▸ Action item:
Each line of the listing, apart from the pictures, is to be printed exactly.

▸ Source data:
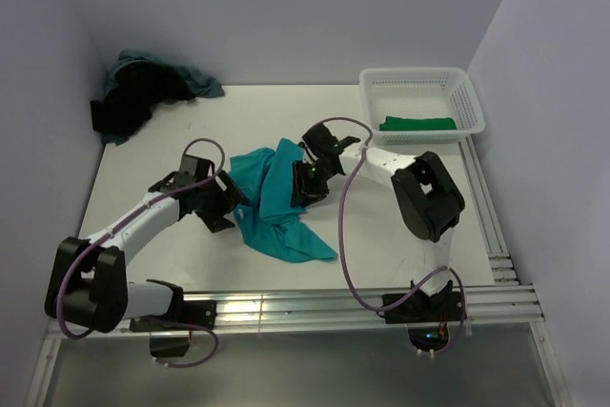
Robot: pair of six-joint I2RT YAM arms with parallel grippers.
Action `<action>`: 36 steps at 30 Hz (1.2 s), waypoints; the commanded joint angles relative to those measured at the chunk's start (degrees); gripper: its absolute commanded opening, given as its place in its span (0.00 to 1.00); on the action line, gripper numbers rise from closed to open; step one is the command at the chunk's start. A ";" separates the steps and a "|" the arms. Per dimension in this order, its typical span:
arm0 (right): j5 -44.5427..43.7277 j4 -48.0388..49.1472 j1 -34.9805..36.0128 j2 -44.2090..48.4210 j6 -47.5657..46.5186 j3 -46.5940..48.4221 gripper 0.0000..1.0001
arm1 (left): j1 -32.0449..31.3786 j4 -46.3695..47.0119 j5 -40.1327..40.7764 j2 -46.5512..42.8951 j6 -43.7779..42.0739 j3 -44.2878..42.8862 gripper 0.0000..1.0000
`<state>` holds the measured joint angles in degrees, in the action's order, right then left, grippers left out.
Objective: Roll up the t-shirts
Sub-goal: Move the tshirt to the center of the board, then flatten the tshirt
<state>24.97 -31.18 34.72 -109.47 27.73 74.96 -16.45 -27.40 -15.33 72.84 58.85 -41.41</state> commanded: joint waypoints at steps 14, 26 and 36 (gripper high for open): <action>-9.85 -5.64 -14.33 8.84 -5.75 1.24 0.00 | -4.38 4.19 -3.91 3.97 0.30 5.46 0.75; -10.56 -5.47 -14.24 7.52 -5.66 1.42 0.00 | -18.61 4.46 -0.76 20.32 -0.67 -9.82 0.74; -10.21 -5.30 -14.24 7.78 -4.70 2.12 0.00 | -20.29 3.41 -1.19 26.74 -1.19 -10.01 0.20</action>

▸ Answer section:
Robot: pair of six-joint I2RT YAM arms with parallel grippers.
Action `<action>`: 36 steps at 30 Hz (1.2 s), waypoints; the commanded joint angles relative to those measured at the chunk's start (degrees); gripper: its absolute commanded opening, given as its place in its span (0.00 to 1.00); on the action line, gripper numbers rise from closed to open; step one is the command at the chunk's start. A ";" separates the steps and a "|" the arms. Per dimension in this order, its typical span:
arm0 (right): j5 -44.5427..43.7277 j4 -48.0388..49.1472 j1 -34.9805..36.0128 j2 -44.2090..48.4210 j6 -47.5657..46.5186 j3 -46.5940..48.4221 gripper 0.0000..1.0001
arm1 (left): j1 -32.0449..31.3786 j4 -46.3695..47.0119 j5 -40.1327..40.7764 j2 -46.5512..42.8951 j6 -43.7779..42.0739 j3 -44.2878..42.8862 gripper 0.0000..1.0000
`<state>` holds the measured joint angles in degrees, in the action's order, right then left, grippers left out.
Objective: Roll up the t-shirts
Sub-goal: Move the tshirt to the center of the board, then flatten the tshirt
<state>24.97 -31.18 34.72 -109.47 27.73 74.96 -16.45 -27.40 -15.33 72.84 58.85 -41.41</state> commanded: joint waypoints at steps 14, 26 and 36 (gripper high for open): <action>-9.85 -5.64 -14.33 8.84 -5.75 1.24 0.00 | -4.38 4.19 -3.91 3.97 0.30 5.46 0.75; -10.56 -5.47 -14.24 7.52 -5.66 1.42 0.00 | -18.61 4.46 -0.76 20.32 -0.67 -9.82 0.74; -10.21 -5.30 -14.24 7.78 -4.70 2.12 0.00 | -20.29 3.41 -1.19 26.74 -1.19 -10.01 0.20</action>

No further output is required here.